Ma fino a quando? In Sicilia l'alta pressione dovrebbe durare una settimana esatta con nuovi nubifragi che potrebbero concretizzarsi già domenica prossima. I modelli previsionali dicono infatti che dopo questa settimana di caldo, domenica 19 e lunedì 20 potrebbero verificarsi forti temporali soprattutto nella zona orientale dell'Isola con il rischio di rivedere alcuni eventi estremi come quelli degli ultimi giorni. 

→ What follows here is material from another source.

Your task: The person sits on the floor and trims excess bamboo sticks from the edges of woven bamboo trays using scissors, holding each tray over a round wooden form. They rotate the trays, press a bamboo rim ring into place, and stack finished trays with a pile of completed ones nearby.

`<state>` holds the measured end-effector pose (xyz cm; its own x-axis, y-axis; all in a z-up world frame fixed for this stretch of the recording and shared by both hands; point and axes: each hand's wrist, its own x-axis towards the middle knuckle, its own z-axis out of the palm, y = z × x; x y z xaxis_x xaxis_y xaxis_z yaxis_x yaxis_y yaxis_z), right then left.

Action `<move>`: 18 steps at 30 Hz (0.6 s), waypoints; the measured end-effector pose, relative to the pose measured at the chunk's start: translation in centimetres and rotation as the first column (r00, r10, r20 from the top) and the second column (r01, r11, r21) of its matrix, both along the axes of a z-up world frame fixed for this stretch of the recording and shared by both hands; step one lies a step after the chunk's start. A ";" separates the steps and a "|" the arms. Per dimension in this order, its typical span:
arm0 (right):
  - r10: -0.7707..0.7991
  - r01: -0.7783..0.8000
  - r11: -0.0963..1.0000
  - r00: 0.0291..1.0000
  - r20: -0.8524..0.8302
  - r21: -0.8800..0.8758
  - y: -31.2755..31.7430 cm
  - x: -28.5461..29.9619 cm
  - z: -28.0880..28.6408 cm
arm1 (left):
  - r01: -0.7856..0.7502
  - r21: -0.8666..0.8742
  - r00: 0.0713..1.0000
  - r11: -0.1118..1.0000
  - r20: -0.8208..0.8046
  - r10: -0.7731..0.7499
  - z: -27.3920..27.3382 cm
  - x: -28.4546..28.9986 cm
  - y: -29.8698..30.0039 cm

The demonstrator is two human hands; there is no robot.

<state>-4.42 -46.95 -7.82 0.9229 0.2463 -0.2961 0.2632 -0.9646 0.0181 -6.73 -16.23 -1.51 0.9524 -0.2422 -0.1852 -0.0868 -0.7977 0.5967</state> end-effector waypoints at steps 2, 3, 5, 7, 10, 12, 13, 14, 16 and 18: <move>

Fenomeni più tipici di altri continenti ma che ora stanno diventando sempre più frequenti perché alimentati dal Mediterraneo diventato sempre più caldo a causa dei cambiamenti climatici e del riscaldamento globale provocato dai gas serra.

 

 

Considerato dagli scienziati un "hot spot" climatico, il Mediterraneo è infatti spesso preda di anticicloni africani (come quelli che sta risalendo in queste ore) che ne alzano la temperatura della superficie. Diversi studi indicano nei mari italiani un aumento di circa due gradi centigradi in superfice negli ultimi 50 anni secondo quanto rilevato dai satelliti. Il mare trasferisce più calore all'atmosfera e quest'ultima non può far altro che scaricare violentemente questo surplus di energia sul territorio con piogge molto intense e venti forti. Ecco che i fenomeni meteorologici possono diventare più violenti

D'altronde nel nostro mare ci sono i cosiddetti Medicanes (Mediterranean Hurricanes), per fortuna più piccoli e meno distruttivi degli uragani atlantici, un po' perché l'acqua del Mediterraneo è meno calda di quella atlantica equatoriale e tropicale, e perch* hanno meno spazio libero da terre per svilupparsi rispetto all'Oceano.

 

 

Secondo gli esperti, la temperatura sulla Terra e sul mare è destinata ad aumentare ancora, a seconda dello scenario di emissioni di gas serra che ci troveremo ad affrontare. Ciò significa che anche gli impatti rischiano di aumentare, con fenomeni meteo più frequenti e sicuramente più violenti.